ABOUT THIS EXERCISE → Below is a listing to copy exactly; no image goes into the copy.

STORED DATA →

★ ★ ★

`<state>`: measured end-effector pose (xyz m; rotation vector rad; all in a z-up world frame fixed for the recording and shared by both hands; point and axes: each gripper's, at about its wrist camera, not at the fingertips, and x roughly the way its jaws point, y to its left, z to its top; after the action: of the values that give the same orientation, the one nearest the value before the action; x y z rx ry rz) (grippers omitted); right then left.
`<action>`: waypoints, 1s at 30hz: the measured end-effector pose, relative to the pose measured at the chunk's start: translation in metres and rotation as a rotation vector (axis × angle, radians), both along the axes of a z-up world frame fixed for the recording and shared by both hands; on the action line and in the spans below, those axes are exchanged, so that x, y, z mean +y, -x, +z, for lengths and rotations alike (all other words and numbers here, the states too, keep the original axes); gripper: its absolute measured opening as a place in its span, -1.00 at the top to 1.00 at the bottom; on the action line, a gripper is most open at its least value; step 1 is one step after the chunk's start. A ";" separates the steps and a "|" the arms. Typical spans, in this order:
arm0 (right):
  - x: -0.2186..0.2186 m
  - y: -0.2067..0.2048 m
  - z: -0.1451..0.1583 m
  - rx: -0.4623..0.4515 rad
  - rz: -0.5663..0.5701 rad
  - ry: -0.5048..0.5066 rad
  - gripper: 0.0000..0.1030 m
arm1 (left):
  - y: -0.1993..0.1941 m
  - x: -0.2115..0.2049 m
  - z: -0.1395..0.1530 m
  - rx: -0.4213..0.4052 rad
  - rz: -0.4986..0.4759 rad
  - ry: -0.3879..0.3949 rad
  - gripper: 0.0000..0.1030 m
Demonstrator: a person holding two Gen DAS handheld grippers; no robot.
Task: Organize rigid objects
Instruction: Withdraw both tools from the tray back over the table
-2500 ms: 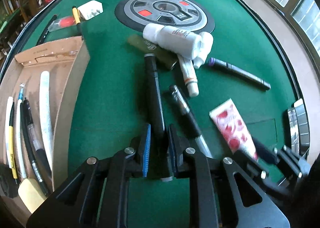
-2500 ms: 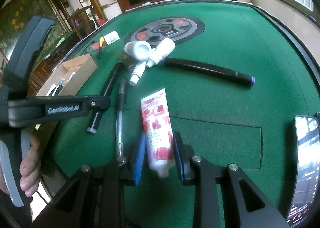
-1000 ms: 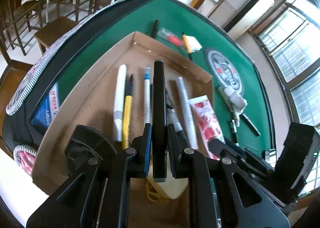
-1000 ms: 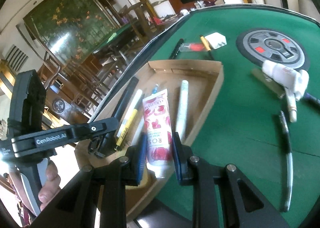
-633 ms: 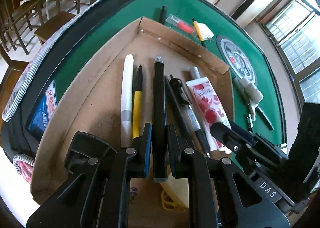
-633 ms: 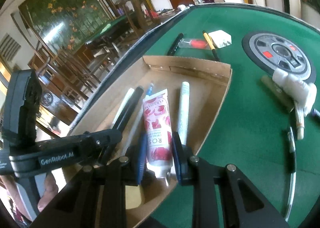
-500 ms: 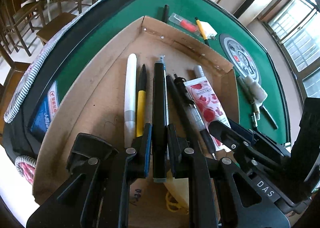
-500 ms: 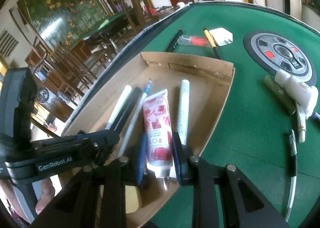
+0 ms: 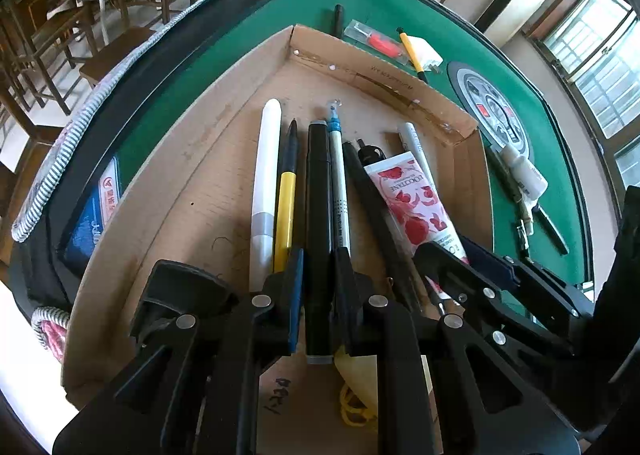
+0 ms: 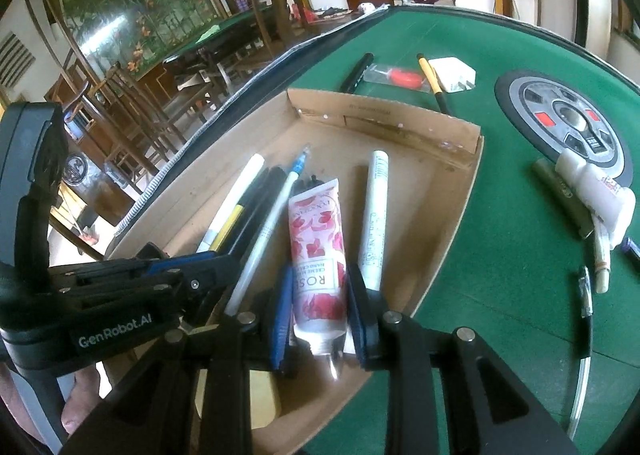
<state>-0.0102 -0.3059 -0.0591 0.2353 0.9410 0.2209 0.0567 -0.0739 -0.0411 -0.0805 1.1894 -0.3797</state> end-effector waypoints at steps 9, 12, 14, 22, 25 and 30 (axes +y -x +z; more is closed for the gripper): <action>-0.014 0.012 0.008 -0.047 0.005 -0.053 0.05 | 0.019 -0.004 0.009 -0.071 0.017 0.015 0.25; -0.027 0.027 0.018 -0.090 0.001 -0.094 -0.04 | 0.035 -0.015 0.017 -0.097 -0.008 -0.002 0.24; -0.037 0.040 0.023 -0.118 0.006 -0.128 -0.04 | 0.046 -0.026 0.023 -0.128 -0.031 -0.036 0.23; -0.085 0.078 0.031 -0.163 -0.012 -0.190 -0.05 | 0.085 -0.074 0.039 -0.197 -0.135 -0.072 0.24; -0.108 0.091 0.028 -0.160 -0.057 -0.217 -0.05 | 0.095 -0.093 0.038 -0.167 -0.177 -0.024 0.24; -0.148 0.113 0.018 -0.154 -0.165 -0.231 -0.05 | 0.108 -0.124 0.028 -0.107 -0.235 0.013 0.24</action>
<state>-0.1232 -0.4536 -0.0413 0.4997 0.7381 0.1919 -0.0516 -0.1981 -0.0130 0.0688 1.0933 -0.5909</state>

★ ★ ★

FINISHED TASK →
`<state>`: measured end-effector pose (xyz m; rotation vector rad; all in a z-up world frame fixed for the recording and shared by both hands; point and axes: each gripper's, at about its wrist camera, not at the fingertips, and x roughly the way its jaws point, y to its left, z to its top; after the action: of the values that give the same orientation, the one nearest the value before the action; x y z rx ry rz) (grippers omitted); right then left.
`<action>`: waypoints, 1s at 30hz: the measured end-effector pose, relative to the pose measured at the chunk's start: translation in metres and rotation as a rotation vector (axis × angle, radians), both along the axes of a z-up world frame fixed for the recording and shared by both hands; on the action line and in the spans below, those axes are exchanged, so that x, y, z mean +y, -x, +z, for lengths and rotations alike (all other words and numbers here, the states too, keep the original axes); gripper: its absolute measured opening as a place in its span, -1.00 at the top to 1.00 at the bottom; on the action line, a gripper is most open at its least value; step 1 is one step after the chunk's start. A ";" separates the steps and a "|" the arms. Typical spans, in this order:
arm0 (right):
  - x: -0.2186..0.2186 m
  - y: -0.2067..0.2048 m
  - z: -0.1451..0.1583 m
  - rx: -0.4623..0.4515 rad
  - rz: -0.5663..0.5701 rad
  - ry: -0.5048..0.5066 rad
  - gripper: 0.0000..0.1030 m
arm1 (left):
  - y: -0.1993..0.1941 m
  - x: -0.2115..0.2049 m
  - z: -0.1395..0.1530 m
  - rx: -0.4213..0.4052 rad
  - rz: -0.4986..0.4759 rad
  - ry: -0.3879..0.3949 rad
  - gripper: 0.0000..0.1030 m
Demonstrator: a person holding two Gen DAS handheld grippers; no robot.
Task: Organize rigid objects
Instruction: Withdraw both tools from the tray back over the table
-2500 ms: 
-2500 ms: 
-1000 ms: 
-1000 ms: 
-633 ms: 
-633 ms: 
-500 ms: 
-500 ms: 
+0 ms: 
+0 ms: 
<state>-0.0102 -0.3059 -0.0591 0.2353 0.9410 0.2209 0.0567 -0.0739 -0.0411 -0.0805 1.1894 -0.3797</state> end-effector waypoints at steps 9, 12, 14, 22, 25 and 30 (axes +y -x +z; more is closed for the gripper): <action>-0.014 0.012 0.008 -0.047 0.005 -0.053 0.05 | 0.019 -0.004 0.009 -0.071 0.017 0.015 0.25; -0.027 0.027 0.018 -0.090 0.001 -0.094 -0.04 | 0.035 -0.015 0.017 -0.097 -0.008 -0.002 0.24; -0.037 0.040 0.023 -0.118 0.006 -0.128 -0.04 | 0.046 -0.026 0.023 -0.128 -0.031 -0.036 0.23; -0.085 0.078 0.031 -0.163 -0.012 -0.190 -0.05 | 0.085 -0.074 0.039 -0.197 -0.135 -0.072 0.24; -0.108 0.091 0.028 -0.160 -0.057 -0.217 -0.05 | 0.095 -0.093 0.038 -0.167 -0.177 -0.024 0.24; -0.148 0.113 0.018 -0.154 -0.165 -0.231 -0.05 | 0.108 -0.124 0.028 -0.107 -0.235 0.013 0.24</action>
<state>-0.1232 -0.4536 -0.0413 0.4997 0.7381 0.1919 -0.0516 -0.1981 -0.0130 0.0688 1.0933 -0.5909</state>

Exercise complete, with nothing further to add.